Los roces entre preparador y grupo han sido constantes. Andrew Albicy, que ha rendido hasta ahora por debajo de las expectativas creadas a su alrededor, se perdió una sesión de entrenamiento por decisión de Fisac tras presentarse un minuto tarde sobre el parqué de la cancha auxiliar del Arena.

Esa tirantez entre la plantilla y el entrenador explica, en parte, el mal inicio del Herbalife Gran Canaria al adentrarse en el curso 2020-21. El equipo amarillo, en la ACB, sólo ha ganado un partido –ante el Retabet Bilbao, que sólo suma un triunfo, en la prórroga del primer partido del curso–. En el resto de jornadas, el Granca ha claudicado con estrépito. En Burgos, ante el Hereda San Pablo, cayó por 32 puntos de desventaja (92-60); en Zaragoza, contra el Casademont, perdió por 17 (88-71); frente al Real Madrid, en la Isla, entregó la cuchara por 25 puntos (65-90); en Madrid, contra el Movistar Estudiantes, quedó sepultado bajo una diferencia de 26 puntos (94-68); y el domingo, ante Unicaja en Gran Canaria, encajó la derrota más suave (80-84).

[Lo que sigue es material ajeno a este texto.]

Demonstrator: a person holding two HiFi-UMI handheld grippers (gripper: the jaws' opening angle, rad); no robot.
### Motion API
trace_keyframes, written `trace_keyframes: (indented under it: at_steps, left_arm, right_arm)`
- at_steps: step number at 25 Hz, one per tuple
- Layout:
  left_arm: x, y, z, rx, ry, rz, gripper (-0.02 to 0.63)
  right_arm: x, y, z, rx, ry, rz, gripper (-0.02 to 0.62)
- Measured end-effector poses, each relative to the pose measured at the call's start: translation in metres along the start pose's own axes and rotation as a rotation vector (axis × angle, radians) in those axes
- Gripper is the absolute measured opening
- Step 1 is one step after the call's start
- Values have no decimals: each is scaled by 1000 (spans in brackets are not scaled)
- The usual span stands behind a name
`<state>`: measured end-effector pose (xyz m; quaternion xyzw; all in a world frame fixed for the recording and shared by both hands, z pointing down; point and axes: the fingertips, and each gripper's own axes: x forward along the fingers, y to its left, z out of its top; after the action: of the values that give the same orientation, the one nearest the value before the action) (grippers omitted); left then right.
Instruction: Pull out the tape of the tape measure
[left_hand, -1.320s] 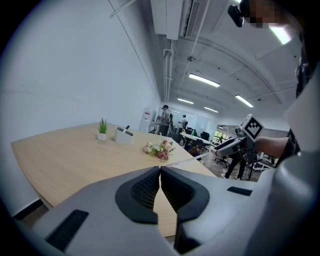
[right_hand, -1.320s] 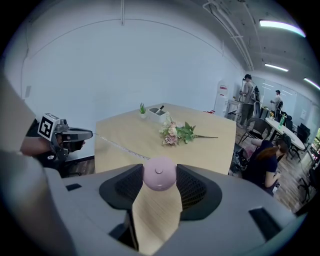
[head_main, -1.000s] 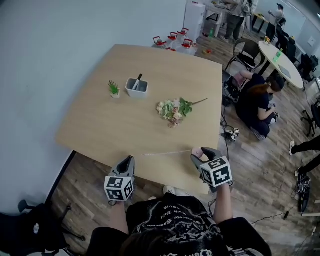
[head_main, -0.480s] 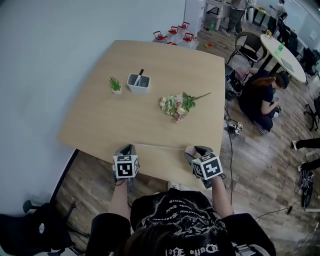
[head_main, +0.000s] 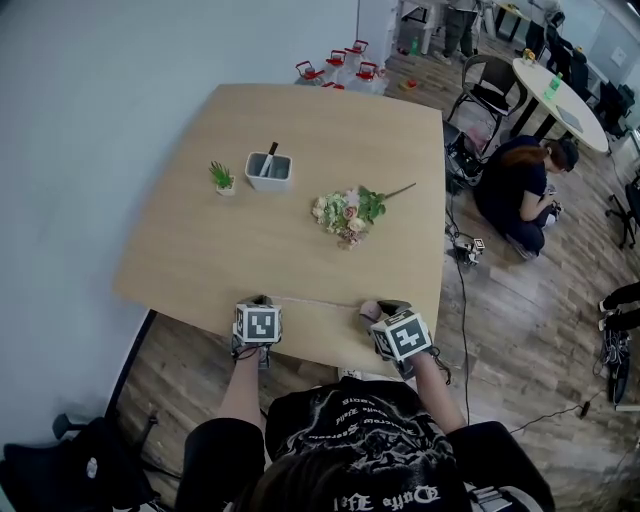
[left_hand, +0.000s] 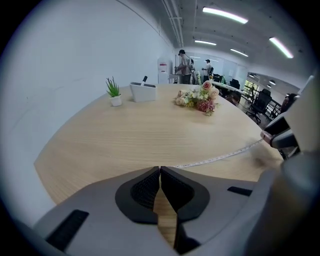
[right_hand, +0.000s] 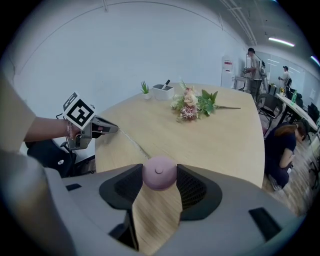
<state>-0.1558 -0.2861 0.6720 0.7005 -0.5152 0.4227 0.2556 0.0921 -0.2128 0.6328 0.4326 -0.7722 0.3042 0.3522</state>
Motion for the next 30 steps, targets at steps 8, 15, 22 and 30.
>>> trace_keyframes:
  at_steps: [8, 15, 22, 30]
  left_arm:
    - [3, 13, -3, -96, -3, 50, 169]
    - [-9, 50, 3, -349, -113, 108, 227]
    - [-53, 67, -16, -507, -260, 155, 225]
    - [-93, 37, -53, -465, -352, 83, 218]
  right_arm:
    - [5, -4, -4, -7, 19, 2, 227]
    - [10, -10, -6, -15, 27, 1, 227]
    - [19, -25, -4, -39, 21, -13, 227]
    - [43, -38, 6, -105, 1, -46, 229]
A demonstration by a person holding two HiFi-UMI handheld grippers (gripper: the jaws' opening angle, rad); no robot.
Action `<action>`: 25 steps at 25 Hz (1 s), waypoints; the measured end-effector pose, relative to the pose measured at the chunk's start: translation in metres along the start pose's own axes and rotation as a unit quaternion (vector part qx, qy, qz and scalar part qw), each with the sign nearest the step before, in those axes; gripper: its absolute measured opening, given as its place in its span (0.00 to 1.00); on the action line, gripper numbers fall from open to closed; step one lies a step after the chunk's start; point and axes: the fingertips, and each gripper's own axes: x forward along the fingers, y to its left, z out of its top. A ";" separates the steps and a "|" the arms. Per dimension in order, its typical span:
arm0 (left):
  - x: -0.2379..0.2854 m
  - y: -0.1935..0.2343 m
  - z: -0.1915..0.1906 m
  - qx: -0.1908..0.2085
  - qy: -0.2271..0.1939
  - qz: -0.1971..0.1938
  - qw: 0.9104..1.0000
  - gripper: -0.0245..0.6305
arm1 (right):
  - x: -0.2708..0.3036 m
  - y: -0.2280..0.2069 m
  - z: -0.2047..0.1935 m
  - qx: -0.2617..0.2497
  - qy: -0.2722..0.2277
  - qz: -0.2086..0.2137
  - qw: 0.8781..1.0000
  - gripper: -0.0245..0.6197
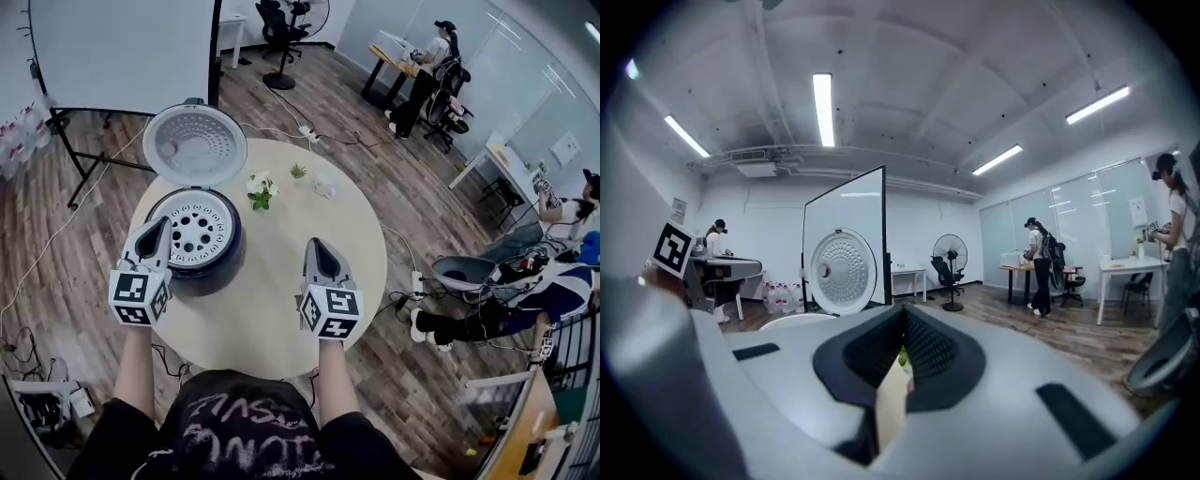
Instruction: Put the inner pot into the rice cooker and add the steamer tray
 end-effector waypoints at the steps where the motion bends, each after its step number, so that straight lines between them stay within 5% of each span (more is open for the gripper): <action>1: -0.001 0.000 0.000 0.002 -0.003 0.001 1.000 0.06 | -0.003 -0.001 -0.002 -0.001 -0.001 0.000 1.000 0.05; 25: -0.024 0.003 -0.015 0.009 0.007 0.020 1.000 0.06 | -0.043 -0.033 -0.018 -0.003 -0.013 -0.050 0.999 0.04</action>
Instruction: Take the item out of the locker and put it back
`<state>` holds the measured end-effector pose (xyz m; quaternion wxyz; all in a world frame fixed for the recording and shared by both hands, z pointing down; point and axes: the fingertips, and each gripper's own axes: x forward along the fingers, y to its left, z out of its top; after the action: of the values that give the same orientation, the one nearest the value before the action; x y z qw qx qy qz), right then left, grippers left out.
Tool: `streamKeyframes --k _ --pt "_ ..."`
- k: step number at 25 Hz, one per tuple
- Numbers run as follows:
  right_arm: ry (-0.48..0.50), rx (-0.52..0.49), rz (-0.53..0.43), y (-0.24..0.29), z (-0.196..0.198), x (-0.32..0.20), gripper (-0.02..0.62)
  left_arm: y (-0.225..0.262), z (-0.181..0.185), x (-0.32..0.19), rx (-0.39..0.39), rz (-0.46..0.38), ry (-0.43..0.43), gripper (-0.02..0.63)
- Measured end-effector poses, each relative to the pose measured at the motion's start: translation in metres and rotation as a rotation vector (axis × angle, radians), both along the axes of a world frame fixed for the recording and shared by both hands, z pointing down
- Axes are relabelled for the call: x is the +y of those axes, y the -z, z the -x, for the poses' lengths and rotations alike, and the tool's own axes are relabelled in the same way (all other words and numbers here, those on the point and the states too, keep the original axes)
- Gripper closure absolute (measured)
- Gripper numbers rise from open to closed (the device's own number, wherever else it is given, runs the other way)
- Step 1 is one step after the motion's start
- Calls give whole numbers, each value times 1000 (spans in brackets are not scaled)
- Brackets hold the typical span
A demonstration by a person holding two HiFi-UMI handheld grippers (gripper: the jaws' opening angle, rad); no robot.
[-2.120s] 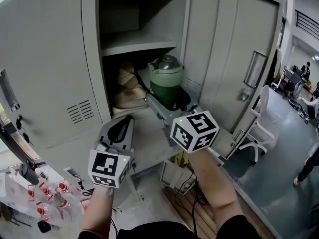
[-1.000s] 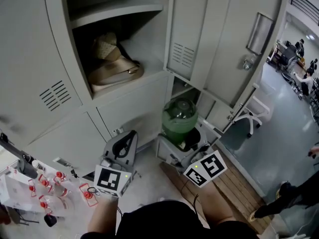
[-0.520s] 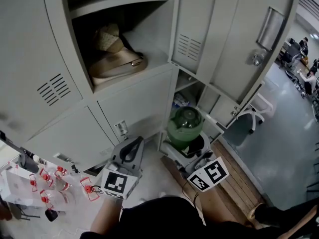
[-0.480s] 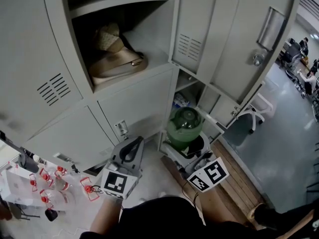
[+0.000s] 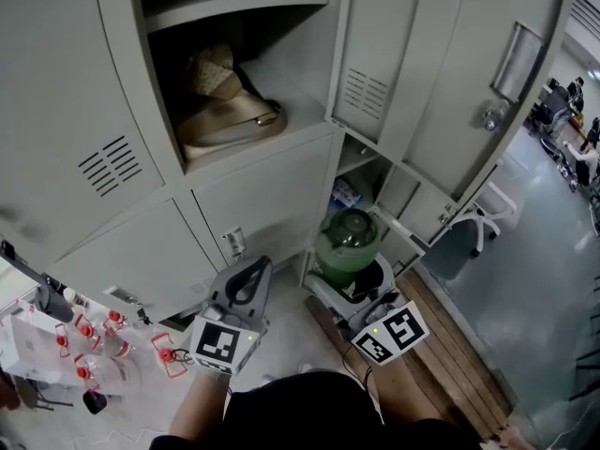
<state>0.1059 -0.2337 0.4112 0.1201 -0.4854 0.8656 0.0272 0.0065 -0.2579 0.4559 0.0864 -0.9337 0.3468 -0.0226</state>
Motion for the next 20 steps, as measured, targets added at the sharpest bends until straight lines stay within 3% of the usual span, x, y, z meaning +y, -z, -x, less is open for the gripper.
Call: streamKeyframes --k 6,11,15,20 --pt "21 -3 -24 16 3 -6 209 15 1 0 22 47 34 592" --pt "46 3 -48 51 11 -21 209 47 7 -6 34 1 66 592" --pt "71 10 -90 88 22 -28 209 72 13 -10 12 -83 78 592" --pt "90 25 -144 136 36 -37 209 108 21 -13 53 -95 99 592"
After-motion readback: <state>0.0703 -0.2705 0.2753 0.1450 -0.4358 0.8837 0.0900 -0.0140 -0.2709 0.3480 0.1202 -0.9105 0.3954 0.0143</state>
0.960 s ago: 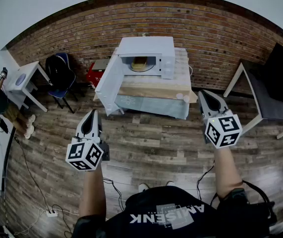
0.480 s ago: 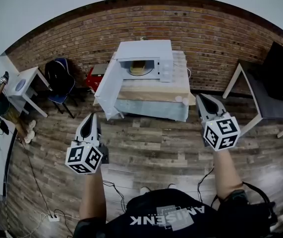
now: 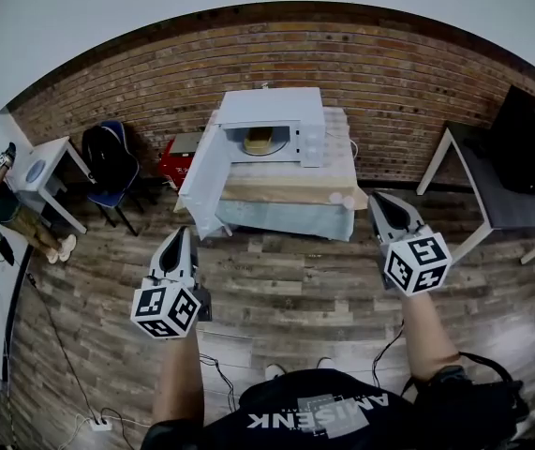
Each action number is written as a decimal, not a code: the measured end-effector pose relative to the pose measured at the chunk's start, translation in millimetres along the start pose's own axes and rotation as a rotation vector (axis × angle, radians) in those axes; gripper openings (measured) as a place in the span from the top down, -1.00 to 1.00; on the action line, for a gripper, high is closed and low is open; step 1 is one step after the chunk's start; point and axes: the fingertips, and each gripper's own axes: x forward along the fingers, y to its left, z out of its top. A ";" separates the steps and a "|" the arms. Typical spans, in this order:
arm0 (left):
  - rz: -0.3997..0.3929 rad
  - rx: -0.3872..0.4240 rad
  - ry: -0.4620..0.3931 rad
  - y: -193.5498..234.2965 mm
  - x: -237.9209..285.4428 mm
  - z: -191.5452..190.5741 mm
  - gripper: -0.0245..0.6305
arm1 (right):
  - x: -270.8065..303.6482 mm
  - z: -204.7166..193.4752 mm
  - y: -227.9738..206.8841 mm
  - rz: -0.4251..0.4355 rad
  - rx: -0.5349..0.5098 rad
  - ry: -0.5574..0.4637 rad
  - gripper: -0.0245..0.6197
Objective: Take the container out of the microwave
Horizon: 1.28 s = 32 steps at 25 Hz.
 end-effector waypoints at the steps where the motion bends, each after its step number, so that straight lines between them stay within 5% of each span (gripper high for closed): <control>1: -0.002 -0.002 0.000 1.3 1.0 -0.2 0.88 | 0.8 0.5 1.5 0.000 -0.005 0.000 0.79; 22: -0.089 0.001 -0.041 63.9 2.5 5.7 0.88 | 29.6 19.7 78.0 -0.055 -0.101 -0.025 0.79; 32: -0.071 0.013 -0.048 72.2 27.1 1.8 0.89 | 74.2 21.1 69.8 -0.010 -0.124 -0.041 0.79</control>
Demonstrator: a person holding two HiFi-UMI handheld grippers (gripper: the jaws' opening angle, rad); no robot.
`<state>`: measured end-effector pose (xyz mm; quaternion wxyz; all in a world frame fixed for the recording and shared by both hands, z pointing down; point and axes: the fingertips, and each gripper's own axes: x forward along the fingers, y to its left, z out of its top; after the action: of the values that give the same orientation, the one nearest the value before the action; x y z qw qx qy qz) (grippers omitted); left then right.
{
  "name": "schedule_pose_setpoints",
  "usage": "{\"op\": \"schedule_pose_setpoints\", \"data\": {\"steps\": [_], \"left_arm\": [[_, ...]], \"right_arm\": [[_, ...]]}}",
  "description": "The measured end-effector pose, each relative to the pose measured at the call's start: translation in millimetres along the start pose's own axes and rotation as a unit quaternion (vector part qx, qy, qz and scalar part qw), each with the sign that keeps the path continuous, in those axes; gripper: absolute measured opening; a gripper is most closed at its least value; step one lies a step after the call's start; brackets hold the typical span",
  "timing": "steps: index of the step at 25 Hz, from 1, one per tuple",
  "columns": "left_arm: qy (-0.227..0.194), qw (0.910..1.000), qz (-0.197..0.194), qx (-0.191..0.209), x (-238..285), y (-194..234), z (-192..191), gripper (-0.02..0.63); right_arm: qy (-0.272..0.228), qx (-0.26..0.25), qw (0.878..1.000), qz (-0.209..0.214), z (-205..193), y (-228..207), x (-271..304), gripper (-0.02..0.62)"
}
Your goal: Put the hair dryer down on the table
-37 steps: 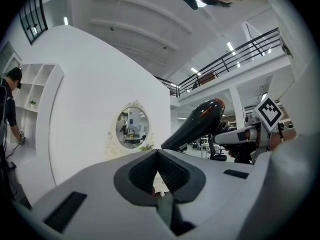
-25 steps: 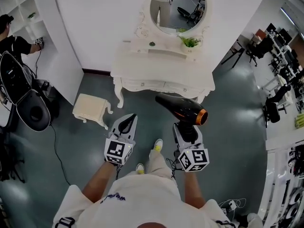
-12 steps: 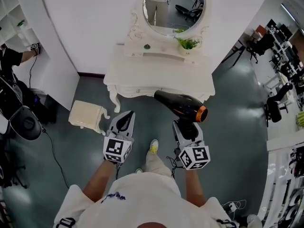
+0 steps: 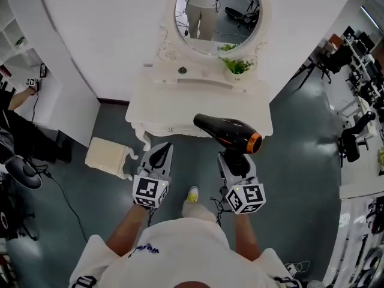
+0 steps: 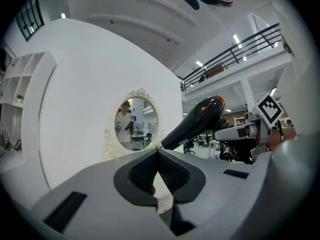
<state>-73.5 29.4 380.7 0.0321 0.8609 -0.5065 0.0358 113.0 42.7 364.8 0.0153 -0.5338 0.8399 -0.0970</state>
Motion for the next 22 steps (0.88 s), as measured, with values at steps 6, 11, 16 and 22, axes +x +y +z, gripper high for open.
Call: {"op": "schedule_pose_setpoints", "data": {"steps": [6,11,16,22], "left_arm": [[0.004,0.9999,0.011,-0.001,47,15,5,0.008],[0.017,0.9998,0.008,-0.007,83,11,-4,0.008],[0.011,0.9999,0.005,-0.010,99,12,4,0.008],[0.015,0.9998,0.013,-0.007,111,50,0,0.008]], "right_arm": [[0.005,0.010,1.000,0.007,5,-30,35,0.270],[0.015,0.010,1.000,0.016,6,-54,59,0.268],[0.023,0.019,0.999,0.024,9,-65,78,0.268],[0.029,0.020,0.999,0.035,6,-52,112,0.268]]}}
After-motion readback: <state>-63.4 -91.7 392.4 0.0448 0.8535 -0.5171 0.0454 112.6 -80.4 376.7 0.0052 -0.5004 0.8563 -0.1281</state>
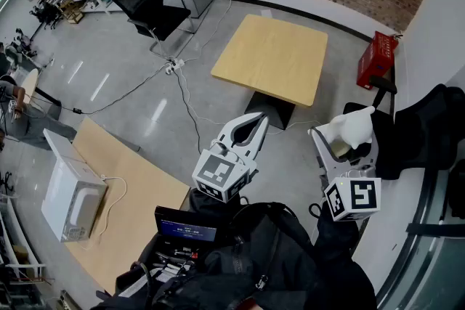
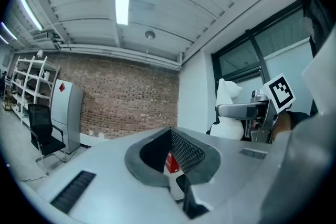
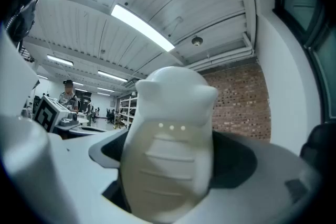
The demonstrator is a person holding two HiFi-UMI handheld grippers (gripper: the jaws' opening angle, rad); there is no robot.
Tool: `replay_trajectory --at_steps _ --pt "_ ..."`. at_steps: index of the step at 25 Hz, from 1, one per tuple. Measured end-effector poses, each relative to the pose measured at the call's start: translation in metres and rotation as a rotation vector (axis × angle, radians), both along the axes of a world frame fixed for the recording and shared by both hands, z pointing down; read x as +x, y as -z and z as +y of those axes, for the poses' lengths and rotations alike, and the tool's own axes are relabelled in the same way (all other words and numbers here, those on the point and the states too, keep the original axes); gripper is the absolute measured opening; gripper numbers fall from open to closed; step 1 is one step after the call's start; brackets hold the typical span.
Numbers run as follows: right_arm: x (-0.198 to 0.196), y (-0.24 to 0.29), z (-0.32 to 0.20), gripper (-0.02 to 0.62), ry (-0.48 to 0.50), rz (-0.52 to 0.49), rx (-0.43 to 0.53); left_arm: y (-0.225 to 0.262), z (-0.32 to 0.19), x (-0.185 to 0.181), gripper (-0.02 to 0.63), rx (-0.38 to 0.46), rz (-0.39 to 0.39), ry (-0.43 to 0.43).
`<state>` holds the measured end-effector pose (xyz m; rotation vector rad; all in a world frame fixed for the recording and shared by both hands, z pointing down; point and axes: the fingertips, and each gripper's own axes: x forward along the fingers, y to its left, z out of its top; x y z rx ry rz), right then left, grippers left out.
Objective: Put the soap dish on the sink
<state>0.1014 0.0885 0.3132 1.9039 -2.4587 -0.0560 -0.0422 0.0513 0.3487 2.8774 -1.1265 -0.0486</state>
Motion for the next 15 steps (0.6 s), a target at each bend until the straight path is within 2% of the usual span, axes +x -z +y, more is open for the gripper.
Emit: replay_trajectory --at_steps 6,15 --pt "-0.009 0.003 -0.003 0.494 0.015 0.019 0.000 0.002 0.003 0.002 0.002 -0.002 0.009 -0.009" --pt "-0.018 -0.001 -0.003 0.494 0.065 -0.006 0.003 -0.007 0.004 -0.002 0.002 -0.032 0.008 0.010"
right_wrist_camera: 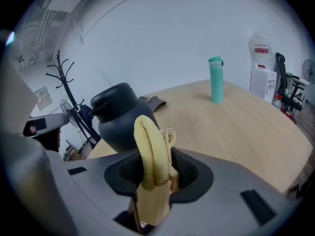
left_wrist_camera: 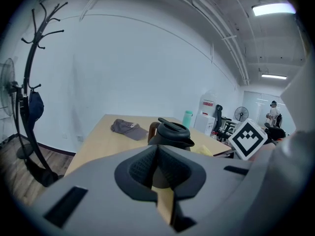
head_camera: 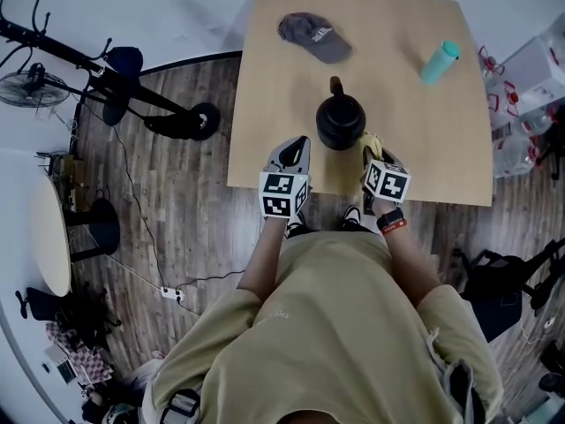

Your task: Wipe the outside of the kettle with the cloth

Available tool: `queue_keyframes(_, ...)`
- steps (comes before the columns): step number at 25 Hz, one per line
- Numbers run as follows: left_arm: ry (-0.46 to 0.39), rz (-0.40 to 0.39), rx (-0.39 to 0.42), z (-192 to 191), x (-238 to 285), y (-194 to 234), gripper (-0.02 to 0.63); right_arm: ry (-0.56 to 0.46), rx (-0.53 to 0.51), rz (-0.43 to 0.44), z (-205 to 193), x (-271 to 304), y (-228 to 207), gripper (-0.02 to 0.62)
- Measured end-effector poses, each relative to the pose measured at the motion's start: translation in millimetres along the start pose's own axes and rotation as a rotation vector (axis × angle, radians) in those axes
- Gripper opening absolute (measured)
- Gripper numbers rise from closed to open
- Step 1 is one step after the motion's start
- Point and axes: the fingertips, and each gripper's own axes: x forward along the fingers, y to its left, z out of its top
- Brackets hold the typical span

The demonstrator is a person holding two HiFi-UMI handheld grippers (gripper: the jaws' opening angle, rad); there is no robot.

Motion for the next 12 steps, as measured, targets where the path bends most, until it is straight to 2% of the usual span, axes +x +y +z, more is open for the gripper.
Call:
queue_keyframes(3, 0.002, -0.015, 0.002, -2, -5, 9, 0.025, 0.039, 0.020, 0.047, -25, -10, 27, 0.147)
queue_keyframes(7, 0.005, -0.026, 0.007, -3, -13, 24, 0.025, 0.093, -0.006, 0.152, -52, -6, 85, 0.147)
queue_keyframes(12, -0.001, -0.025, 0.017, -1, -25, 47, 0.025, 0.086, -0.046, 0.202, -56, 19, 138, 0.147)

Fisac firmó el 8 de julio un contrato que le ligaba al Granca por dos temporadas. Igual que Katsikaris. Igual que Salva Maldonado. El banquillo del equipo claretiano, una de las trincheras más seguras de la ACB durante 22 años –entre 1996 y 2018 sólo lo ocuparon Manolo Hussein, Pedro Martínez, Salva Maldonado, Aíto García Reneses y Luis Casimiro–, se ha convertido en una especie de silla eléctrica durante los dos últimos años: han desfilado por ahí el propio Maldonado, Víctor García, Pedro Martínez, Katsikaris y Fisac.

La inestabilidad del club desde la llegada de Enrique Moreno a la presidencia se manifiesta de múltiples formas: cinco entrenadores –de momento– en dos años, balances negativos en las cuentas, la trampa de HMK, más dinero público en los presupuestos y menos tirón popular.

Kljajic, renovado y cedido a Bilbao



Jovan Kljajic se despidió ayer de compañeros y empleados del club. En horas, el escolta montenegrino tomó dos decisiones que pueden marcar su carrera a corto y medio plazo: renovar por dos temporadas -con ficha ACB asegurada- con el Granca y aceptar una cesión, hasta final de curso, al Retabet Bilbao. El jugador se incorpora al proyecto que dirige Álex Mumbrú para sustituir al lesionado Tomeu Rigo -se rompió el cruzado de su rodilla izquierda contra el Joventut-. La salida de Kljajic llega después de que el club claretiano incorporara -también a préstamo- al escolta lituano Tomas Dimsa, un tirador que en principio no encajaba con las peticiones de Fisac para reforzar el perímetro -el técnico apostaba por dar otra oportunidad a AJ Slaughter o fichar un base que permitiera a Ferrari jugar de dos-.